Something drastic was happening to her body. “It is a bizarre situation,” recalled Redlawsk. “One day you are running and the next day you’re not.”
But the teen’s doctors couldn’t offer any clear-cut answers. Soon after Redlawsk graduated in 1998 from Anchor Bay High School in New Baltimore, Mich., she visited a series of local hospitals, saw neurologists and sought advice from doctors at the University of Michigan’s hospital in Ann Arbor.
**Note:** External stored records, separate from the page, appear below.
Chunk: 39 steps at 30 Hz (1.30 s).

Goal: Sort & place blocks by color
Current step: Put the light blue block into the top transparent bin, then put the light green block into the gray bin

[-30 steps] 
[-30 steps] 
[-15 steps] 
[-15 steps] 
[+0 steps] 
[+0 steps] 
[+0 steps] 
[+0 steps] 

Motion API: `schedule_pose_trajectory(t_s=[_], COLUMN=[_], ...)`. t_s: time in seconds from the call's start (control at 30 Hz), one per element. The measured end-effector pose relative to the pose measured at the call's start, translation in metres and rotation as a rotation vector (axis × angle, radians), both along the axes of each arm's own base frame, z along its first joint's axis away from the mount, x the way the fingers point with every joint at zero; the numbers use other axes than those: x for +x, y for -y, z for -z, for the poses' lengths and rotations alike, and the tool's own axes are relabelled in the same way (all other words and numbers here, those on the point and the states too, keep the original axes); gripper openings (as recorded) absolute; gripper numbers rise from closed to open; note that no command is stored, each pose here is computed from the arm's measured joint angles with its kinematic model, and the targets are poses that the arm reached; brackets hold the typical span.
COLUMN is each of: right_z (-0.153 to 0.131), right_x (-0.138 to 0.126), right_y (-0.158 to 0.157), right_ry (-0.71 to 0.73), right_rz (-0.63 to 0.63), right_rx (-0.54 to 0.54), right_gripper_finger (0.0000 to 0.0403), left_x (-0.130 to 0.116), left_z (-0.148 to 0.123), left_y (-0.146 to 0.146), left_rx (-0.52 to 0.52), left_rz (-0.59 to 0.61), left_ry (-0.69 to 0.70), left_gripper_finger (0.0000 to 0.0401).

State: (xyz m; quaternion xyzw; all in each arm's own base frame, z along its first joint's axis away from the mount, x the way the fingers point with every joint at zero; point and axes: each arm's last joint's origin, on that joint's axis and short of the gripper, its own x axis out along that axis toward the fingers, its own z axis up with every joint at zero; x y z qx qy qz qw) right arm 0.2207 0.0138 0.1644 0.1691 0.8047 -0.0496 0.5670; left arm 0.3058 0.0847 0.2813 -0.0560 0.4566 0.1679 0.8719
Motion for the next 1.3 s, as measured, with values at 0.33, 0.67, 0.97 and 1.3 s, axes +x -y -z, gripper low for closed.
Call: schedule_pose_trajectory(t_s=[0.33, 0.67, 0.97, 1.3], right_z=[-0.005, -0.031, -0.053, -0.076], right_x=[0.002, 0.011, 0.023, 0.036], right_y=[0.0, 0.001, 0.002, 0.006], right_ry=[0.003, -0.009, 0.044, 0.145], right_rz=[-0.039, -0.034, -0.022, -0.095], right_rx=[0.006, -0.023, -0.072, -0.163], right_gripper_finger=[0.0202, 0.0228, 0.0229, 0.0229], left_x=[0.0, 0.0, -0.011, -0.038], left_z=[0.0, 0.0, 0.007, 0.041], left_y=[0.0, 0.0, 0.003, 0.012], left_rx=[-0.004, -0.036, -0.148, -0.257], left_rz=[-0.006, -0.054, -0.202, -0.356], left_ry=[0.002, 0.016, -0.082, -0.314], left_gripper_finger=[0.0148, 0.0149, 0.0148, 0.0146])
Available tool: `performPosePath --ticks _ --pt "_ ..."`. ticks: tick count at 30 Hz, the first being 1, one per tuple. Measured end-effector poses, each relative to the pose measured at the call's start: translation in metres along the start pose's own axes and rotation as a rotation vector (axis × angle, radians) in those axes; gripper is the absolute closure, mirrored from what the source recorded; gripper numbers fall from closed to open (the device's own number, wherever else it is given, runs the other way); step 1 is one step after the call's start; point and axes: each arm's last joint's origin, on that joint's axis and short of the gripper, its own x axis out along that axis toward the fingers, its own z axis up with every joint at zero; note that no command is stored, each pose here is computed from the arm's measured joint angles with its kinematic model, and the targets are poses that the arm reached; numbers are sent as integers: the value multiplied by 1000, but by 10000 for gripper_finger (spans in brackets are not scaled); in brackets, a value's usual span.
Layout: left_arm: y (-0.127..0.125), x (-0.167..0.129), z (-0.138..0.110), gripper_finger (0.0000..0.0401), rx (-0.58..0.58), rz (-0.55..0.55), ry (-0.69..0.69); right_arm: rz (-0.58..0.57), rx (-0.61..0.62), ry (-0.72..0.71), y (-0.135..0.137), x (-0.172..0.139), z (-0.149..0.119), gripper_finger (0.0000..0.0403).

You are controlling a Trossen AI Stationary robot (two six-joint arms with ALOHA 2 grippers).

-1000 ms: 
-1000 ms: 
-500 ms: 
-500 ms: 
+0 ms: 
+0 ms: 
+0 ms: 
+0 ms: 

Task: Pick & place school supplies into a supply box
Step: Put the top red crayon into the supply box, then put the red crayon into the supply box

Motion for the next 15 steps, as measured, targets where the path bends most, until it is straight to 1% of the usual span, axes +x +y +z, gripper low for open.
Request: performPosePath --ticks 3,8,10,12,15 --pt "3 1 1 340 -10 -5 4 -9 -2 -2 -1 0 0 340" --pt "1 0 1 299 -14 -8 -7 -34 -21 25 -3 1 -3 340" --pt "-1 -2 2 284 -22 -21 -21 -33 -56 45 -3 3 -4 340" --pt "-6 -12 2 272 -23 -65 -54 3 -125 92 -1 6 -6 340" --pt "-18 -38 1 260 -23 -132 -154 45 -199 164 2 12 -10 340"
While some doctors said she displayed symptoms of multiple sclerosis, a degenerative disease of the central nervous system, others diagnosed her with polymyositis, an inflammation of muscles, and had her on steroids for a year-and-a-half.
Meanwhile, a rare disease continued to eat away at her muscles, first attacking her legs and then spreading to her arms, hands and neck. Redlawsk, who by then was studying automotive design at the College for Creative Studies in Detroit, felt increasingly weaker and began using a cane.
Finally in 2004, a visit to the Mayo Clinic in Minnesota provided answers. During her final year in college, Redlawsk was diagnosed with Hereditary Inclusion Body Myopathy (HIBM), a group of rare, incurable genetic disorders that causes progressive muscle deterioration and weakness.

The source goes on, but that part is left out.